Les monnaies alternatives à Paris au XVe siècle, d’après les transactions d’un atelier de couture
From Firenze University Press Book: Alternative currencies. Commodities and services as exchange currencies in the monetarized economies of the 13th to 18th centuries
Julie Claustre, Panthéon-Sorbonne Paris 1 University, France
- Introduction
L’étude qui suit est centrée sur l’atelier d’un acteur économique, le couturier Colin de Lormoye, qui était actif à Paris entre 1420 et 1455, sur la rive gauche de la Seine, entre l’abbaye Saint-Germain-des-Prés et l’église Saint-Séverin. L’analyse monographique des paiements en nature effectués dans sa boutique permet en effet d’examiner plusieurs hypothèses d’interprétation que les historiens formulent usuellement pour comprendre le recours aux paiements non monétaires dans les transactions économiques, un recours très fréquent, y compris chez des marchands professionnels (Dyer 2012, 93–95). Il s’agit donc de mener une microéconomie historique d’un atelier et des moyens de paiement en usage dans celui-ci, afin de tenter de révéler certains des motifs qui présidaient au choix du non-monétaire dans une économie hautement monétarisée. On arguera ainsi qu’une approche microanalytique est un complément nécessaire des analyses macrohistoriques fondées sur des séries de données quantitatives. Après avoir présenté rapidement la source principale de cette étude, le livre de boutique de Colin de Lormoye, on examinera les paiements en nature acceptés par le couturier, puis ceux qu’il effectuait lui-même. Afin de dessiner quelques inteprétations de ces comportements économiques, on tentera de répondre à plusieurs questions: ces paiements en nature reflètent-ils les besoins du couturier? Les nécessités de ses clients? Leurs opportunités respectives? Sont-ils liés à des contextes économiques spécifiques, qu’ils soient commerciaux ou monétaires?

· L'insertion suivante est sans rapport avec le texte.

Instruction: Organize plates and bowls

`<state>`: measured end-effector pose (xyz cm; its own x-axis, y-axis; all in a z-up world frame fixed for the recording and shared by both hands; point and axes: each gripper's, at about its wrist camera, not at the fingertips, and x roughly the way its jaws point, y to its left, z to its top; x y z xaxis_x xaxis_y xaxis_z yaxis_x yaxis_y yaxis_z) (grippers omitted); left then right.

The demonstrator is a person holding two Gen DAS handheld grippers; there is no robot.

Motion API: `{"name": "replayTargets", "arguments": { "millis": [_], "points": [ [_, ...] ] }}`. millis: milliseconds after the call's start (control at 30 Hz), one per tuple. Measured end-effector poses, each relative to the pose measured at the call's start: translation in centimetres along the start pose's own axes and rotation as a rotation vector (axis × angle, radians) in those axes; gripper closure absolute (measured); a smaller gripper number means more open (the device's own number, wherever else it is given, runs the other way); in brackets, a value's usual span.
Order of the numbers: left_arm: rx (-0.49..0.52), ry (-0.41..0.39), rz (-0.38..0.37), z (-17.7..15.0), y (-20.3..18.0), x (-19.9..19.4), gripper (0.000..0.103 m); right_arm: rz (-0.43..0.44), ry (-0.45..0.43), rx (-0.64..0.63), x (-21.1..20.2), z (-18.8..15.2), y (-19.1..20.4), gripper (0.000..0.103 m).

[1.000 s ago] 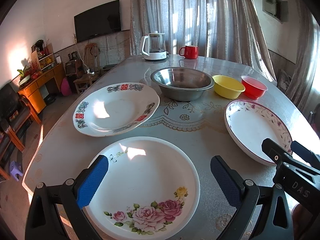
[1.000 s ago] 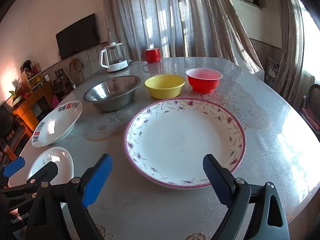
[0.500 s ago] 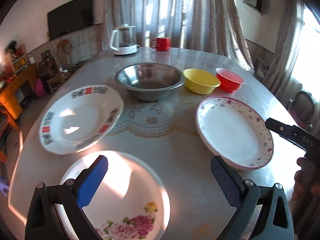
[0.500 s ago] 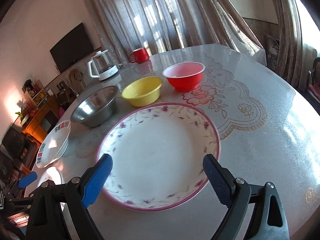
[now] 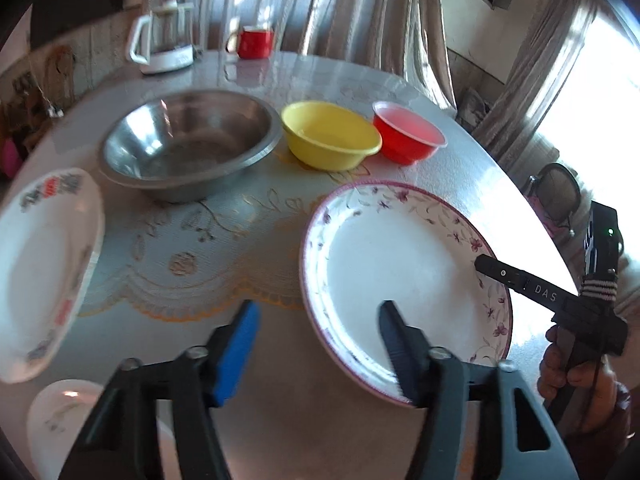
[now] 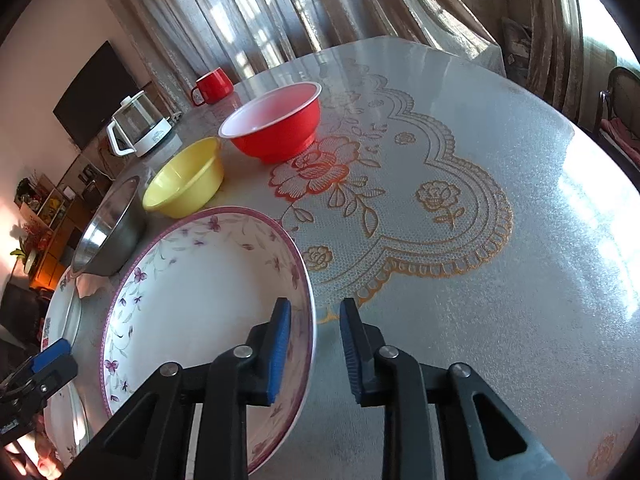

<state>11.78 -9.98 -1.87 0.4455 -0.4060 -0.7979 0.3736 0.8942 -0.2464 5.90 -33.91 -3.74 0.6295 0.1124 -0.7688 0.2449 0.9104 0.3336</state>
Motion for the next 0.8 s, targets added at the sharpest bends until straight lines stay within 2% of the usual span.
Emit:
{"name": "replayTargets", "arguments": {
  "millis": [100, 167, 233, 333, 400, 533, 800],
  "points": [
    [-0.007, 0.029, -0.001, 0.3, -0.1, 1.4, 0.052, 0.009, 0.005, -0.019, 0.1, 0.1, 0.2, 0.081],
    [-0.014, 0.057, -0.021, 0.3, -0.1, 2.2, 0.059, 0.022, 0.013, -0.041, 0.2, 0.1, 0.4, 0.081],
    [-0.025, 0.085, -0.032, 0.3, -0.1, 2.9, 0.06, 0.035, 0.02, -0.07, 0.3, 0.1, 0.8, 0.081],
    [-0.015, 0.079, -0.028, 0.2, -0.4, 3.1, 0.064, 0.035, 0.023, -0.093, 0.3, 0.0, 1.1, 0.079],
    [-0.015, 0.077, -0.016, 0.2, -0.4, 3.0, 0.068, 0.04, 0.023, -0.094, 0.3, 0.0, 1.0, 0.079],
    [-0.025, 0.059, 0.012, -0.1, 0.3, 2.9, 0.085, 0.021, 0.019, -0.111, 0.4, -0.1, 1.4, 0.079],
    [-0.028, 0.053, 0.006, -0.5, 0.6, 2.6, 0.086, -0.009, 0.021, -0.113, 0.4, -0.1, 1.7, 0.078]
  ]
}}
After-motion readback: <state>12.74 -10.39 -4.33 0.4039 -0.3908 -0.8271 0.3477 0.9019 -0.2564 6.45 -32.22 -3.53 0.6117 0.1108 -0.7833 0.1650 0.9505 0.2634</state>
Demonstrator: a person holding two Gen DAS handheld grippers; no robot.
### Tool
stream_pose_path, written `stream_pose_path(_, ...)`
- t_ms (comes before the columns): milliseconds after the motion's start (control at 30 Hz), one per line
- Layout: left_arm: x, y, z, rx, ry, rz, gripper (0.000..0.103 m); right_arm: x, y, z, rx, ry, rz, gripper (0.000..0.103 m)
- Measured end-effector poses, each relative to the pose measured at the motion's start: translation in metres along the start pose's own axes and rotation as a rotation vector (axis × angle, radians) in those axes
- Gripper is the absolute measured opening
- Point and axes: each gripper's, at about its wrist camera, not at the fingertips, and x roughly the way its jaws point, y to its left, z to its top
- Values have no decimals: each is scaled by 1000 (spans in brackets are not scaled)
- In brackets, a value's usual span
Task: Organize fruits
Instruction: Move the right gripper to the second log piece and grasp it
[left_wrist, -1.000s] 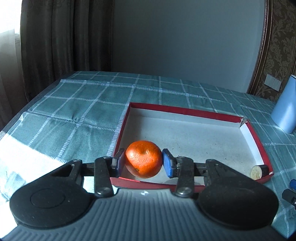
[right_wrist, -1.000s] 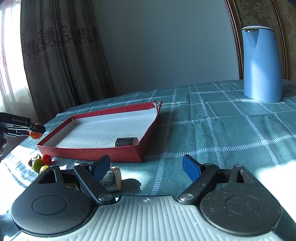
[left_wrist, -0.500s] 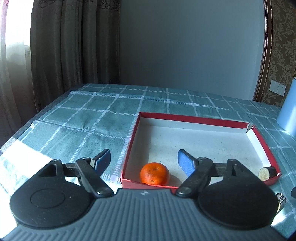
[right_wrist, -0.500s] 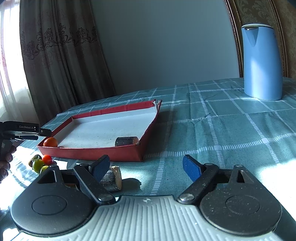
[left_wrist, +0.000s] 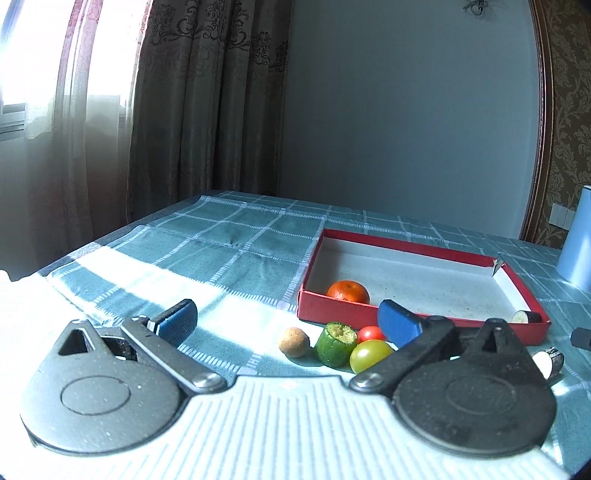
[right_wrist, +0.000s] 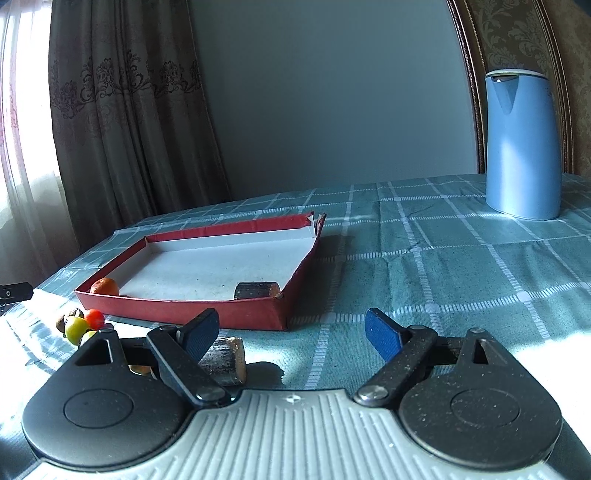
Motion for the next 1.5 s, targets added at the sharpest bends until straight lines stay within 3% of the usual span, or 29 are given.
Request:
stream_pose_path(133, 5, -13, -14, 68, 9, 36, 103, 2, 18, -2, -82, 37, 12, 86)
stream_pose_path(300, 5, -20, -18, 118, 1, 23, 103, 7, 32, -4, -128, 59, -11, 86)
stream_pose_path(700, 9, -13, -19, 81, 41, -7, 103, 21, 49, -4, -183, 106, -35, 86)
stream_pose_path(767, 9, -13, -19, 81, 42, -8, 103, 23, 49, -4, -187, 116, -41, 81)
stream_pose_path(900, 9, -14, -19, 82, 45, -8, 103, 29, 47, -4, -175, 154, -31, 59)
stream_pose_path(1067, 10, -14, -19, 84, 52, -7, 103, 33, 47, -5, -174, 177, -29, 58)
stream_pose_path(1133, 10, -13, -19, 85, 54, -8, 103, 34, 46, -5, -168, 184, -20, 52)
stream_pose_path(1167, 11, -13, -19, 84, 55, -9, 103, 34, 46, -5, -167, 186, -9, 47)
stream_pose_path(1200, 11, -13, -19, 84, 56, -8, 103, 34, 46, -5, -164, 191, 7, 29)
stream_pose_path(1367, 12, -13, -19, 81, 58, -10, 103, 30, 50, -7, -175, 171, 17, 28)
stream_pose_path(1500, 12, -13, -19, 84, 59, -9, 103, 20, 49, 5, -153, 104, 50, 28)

2. Le livre de boutique de Colin de Lormoye
Si le manuscrit conservé à la Bibliothèque nationale de France sous la cote NAF 10621 est le seul livre de boutique d’un Parisien conservé pour la période antérieure à 1500, il est en réalité le témoin local d’un type d’écrit de gestion qui s’est diffusé dans la population urbaine européenne au cours du XIVe siècle. En effet, bien connu et abondamment étudié dans les groupes marchands, l’écrit de gestion a concerné aussi dans ces siècles les groupes des artisans et des petits boutiquiers (Klapisch-Zuber 2001; Coulet 2004; Piccini 2008; Meneghin 2014, Pinelli 2015), voire des paysans (Balestracci 1984; Hautefeuille 2006). Il n’y a donc pas lieu de s’étonner de la tenue d’un tel livre par un couturier de Paris, qui a d’ailleurs son équivalent conservé à Florence pour les mêmes décennies de la première moitié du XVe siècle (Collier Frick 2002, 65). Il s’agit plus exactement des vestiges du livre de boutique de Colin de Lormoye. En effet, réutilisé, après la mort de son auteur, comme renfort de reliure d’un livre imprimé, le livre initial a été largement amputé de son contenu. Lors de sa découverte en 1907 dans la reliure d’un imprimé de la Bibliothèque nationale de France, le conservateur Camille Couderc en a retiré des fragments qu’il a réunis en 34 feuillets (Couderc 1911).1 On y trouve le texte plus ou moins étendu de 191 notices de différents types, dont nous avons récemment proposé une édition revue et corrigée (Claustre 2021).